> [WHAT IS EXPECTED]:
Repeat the lines of the listing below exactly, starting at the line that contains "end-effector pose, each" and running through the last line, both included, and only those.

> [EXERCISE DATA]:
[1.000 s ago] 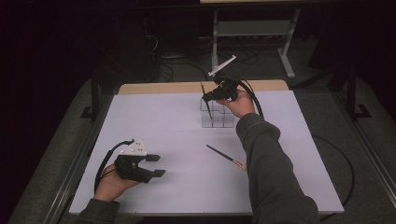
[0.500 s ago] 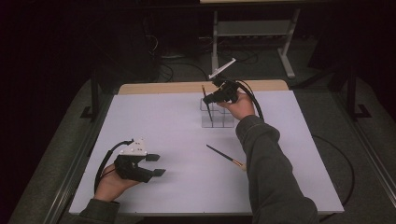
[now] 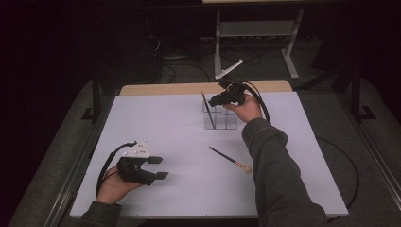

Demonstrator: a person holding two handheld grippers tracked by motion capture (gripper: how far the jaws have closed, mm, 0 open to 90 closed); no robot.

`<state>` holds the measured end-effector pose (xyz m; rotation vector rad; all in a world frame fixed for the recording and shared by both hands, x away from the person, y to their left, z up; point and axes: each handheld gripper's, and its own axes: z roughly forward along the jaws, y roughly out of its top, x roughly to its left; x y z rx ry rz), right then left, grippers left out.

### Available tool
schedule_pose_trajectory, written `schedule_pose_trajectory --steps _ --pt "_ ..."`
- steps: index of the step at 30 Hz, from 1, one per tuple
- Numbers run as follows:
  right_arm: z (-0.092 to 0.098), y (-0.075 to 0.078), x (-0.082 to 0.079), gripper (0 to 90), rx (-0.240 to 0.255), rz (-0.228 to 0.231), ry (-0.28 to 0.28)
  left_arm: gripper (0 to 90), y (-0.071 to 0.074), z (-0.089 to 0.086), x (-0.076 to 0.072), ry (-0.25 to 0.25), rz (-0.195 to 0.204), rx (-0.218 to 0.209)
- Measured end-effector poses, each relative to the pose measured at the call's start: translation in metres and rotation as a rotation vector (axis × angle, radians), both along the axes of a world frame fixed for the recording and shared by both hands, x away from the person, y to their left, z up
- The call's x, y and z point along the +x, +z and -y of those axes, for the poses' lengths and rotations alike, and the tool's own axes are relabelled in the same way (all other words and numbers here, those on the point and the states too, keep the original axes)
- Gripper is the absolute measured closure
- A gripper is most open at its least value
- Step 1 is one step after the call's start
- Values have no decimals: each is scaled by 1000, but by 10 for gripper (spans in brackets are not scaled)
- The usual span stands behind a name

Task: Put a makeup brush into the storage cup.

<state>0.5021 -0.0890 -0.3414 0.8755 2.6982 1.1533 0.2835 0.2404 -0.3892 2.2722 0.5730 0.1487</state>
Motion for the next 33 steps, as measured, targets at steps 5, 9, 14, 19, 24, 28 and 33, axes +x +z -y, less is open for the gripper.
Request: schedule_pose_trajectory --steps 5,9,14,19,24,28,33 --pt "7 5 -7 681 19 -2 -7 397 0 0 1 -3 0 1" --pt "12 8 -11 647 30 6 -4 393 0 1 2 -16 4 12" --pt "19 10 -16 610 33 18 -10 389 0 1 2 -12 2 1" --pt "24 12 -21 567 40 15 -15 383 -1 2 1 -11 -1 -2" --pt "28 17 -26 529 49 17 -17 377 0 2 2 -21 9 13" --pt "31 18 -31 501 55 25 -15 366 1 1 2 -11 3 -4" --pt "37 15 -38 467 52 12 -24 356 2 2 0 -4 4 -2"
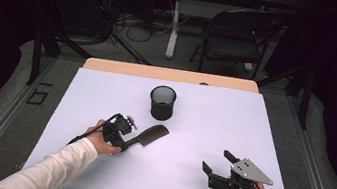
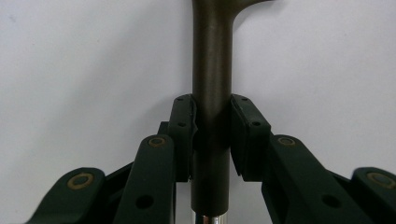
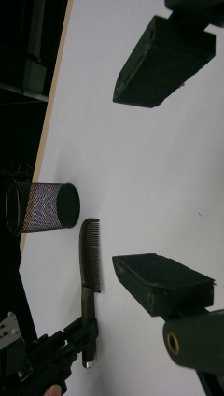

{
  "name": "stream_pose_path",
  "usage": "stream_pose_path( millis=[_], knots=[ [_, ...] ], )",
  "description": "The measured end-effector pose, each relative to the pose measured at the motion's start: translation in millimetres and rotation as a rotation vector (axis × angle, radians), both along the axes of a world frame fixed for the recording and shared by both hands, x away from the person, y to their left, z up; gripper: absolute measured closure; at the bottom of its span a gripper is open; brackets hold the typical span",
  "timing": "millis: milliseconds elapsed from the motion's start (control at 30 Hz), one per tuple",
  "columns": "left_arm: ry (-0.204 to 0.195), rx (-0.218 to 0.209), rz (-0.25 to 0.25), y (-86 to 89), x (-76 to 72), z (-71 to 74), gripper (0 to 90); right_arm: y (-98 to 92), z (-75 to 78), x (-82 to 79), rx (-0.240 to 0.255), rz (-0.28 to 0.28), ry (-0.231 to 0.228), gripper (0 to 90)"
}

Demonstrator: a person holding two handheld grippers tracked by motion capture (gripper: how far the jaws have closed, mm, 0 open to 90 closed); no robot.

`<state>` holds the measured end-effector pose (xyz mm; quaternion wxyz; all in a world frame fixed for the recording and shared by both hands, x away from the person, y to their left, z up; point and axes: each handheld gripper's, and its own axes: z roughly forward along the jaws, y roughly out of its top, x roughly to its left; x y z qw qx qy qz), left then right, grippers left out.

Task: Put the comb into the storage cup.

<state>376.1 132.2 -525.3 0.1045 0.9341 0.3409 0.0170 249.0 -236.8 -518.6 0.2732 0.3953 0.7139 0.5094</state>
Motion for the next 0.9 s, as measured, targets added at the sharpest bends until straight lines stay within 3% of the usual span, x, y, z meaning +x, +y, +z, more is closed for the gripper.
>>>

> [TASK OUTPUT]:
  "description": "The measured end-effector pose, each relative to the pose measured at the motion's start: translation in millimetres and rotation as a rotation vector (axis × angle, radians), both along the axes of a world frame fixed for the recording and shared by both hands, x away from the person, y to their left, z up; gripper: absolute measured closure; at the bottom of its span a gripper is open; brackets hold the typical span",
  "timing": "millis: milliseconds elapsed from the motion's start (control at 30 Hz), one per tuple",
  "columns": "left_arm: ry (-0.204 to 0.195), rx (-0.218 to 0.209), rz (-0.25 to 0.25), y (-86 to 89), x (-76 to 72), z (-71 to 74), gripper (0 to 90); right_arm: y (-98 to 92), z (-75 to 78), x (-82 to 79), rx (-0.240 to 0.255), rz (-0.28 to 0.28), ry (-0.231 to 0.228), gripper (0 to 90)"
}

Demonstrator: a person holding two handheld grippers tracked by motion capture (gripper: how far the jaws have closed, mm, 0 open to 90 closed); no robot.

`<state>` holds the measured end-effector pose (xyz mm; quaternion wxyz; all in a world frame fixed for the recording and shared by both hands, x away from the person, y to their left, z up; point and axes: each handheld gripper's, and its own axes: z roughly forward along the jaws, y roughly out of its top, x roughly to its left; x y z qw qx qy qz), left then right, grippers left out.

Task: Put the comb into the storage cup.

<state>376.1 132.2 -525.3 0.1045 0.9341 0.3409 0.0170 249.0 -236.8 -518.6 0.2732 0.3953 0.7139 0.5094</state>
Motion for the next 0.9 s, as measured, targets added at the sharpest bends until straight lines stay within 3% of the usual span, x, y, z meaning +x, +y, +z, more is closed for the gripper.
>>>

This finishes the output for the exercise.